*What you are asked to do*. Whenever a line in the data contains "torso", show that line.
Top of Information given
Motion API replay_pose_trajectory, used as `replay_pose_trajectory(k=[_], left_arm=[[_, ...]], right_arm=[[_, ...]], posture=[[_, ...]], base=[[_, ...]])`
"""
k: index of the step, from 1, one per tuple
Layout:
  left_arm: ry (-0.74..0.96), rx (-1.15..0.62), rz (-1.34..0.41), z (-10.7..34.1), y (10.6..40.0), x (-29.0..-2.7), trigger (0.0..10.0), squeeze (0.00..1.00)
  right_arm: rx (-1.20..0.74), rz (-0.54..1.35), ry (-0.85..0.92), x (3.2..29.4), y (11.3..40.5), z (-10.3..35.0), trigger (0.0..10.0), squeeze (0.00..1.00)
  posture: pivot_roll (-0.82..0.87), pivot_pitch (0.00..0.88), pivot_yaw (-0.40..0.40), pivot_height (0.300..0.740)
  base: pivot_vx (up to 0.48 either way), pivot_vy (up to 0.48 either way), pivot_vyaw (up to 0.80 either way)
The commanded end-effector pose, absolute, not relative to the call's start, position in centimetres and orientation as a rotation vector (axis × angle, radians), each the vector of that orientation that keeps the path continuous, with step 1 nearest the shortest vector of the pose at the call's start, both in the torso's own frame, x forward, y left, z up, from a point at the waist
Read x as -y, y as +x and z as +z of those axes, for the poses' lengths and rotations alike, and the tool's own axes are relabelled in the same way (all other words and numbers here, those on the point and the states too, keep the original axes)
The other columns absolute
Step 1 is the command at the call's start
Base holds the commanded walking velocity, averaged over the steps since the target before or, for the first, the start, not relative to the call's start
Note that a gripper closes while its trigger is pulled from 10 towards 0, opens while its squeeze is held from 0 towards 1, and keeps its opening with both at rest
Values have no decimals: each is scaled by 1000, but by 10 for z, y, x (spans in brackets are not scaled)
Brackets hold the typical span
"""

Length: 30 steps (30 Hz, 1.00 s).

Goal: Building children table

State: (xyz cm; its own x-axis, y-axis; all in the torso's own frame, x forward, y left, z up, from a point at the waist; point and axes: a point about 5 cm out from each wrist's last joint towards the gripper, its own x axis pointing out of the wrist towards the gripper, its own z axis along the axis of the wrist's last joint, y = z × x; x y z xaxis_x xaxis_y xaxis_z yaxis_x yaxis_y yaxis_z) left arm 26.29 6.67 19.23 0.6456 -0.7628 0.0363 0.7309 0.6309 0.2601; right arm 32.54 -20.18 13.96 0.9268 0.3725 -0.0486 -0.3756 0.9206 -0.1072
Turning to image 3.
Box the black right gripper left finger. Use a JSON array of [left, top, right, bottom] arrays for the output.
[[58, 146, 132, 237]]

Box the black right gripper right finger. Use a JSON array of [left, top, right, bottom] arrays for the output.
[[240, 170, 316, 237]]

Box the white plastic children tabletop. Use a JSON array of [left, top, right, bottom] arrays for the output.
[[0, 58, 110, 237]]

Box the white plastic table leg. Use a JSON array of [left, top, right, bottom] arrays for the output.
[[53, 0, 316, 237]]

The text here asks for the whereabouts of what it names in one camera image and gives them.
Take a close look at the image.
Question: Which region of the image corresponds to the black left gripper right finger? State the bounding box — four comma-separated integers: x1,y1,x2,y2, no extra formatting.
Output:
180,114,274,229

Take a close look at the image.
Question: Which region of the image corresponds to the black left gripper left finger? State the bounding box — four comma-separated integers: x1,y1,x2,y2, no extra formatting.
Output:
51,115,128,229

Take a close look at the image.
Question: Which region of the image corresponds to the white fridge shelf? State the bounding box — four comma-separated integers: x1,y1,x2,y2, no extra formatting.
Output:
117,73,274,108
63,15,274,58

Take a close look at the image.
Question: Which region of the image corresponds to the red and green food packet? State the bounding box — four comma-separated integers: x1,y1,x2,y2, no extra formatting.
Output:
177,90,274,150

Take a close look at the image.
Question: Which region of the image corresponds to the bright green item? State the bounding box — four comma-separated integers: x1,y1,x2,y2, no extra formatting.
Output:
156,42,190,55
Bottom of Information given
*Solved problem*.
The commanded end-effector pose, absolute, not relative to the call's start, position in centimetres and orientation as a rotation vector (axis × angle, radians), each the vector of that orientation that keeps the path continuous, with step 1 nearest the shortest vector of the pose at the call's start, both in the torso's own frame, x forward, y left, z up, from a point at the waist
State: (xyz cm; its own x-axis, y-axis; all in the torso's own frame, x forward, y left, z up, from a point at the waist; point and axes: a point about 5 cm out from each wrist's last joint towards the gripper, its own x axis pointing out of the wrist towards the gripper, its own z axis along the axis of the wrist's last joint, y = z × x; x y z xaxis_x xaxis_y xaxis_z yaxis_x yaxis_y yaxis_z) left arm 26.29 6.67 19.23 0.6456 -0.7628 0.0363 0.7309 0.6309 0.2601; right arm 32.54 -20.18 13.96 0.9268 0.3725 -0.0486 -0.3756 0.9206 -0.1072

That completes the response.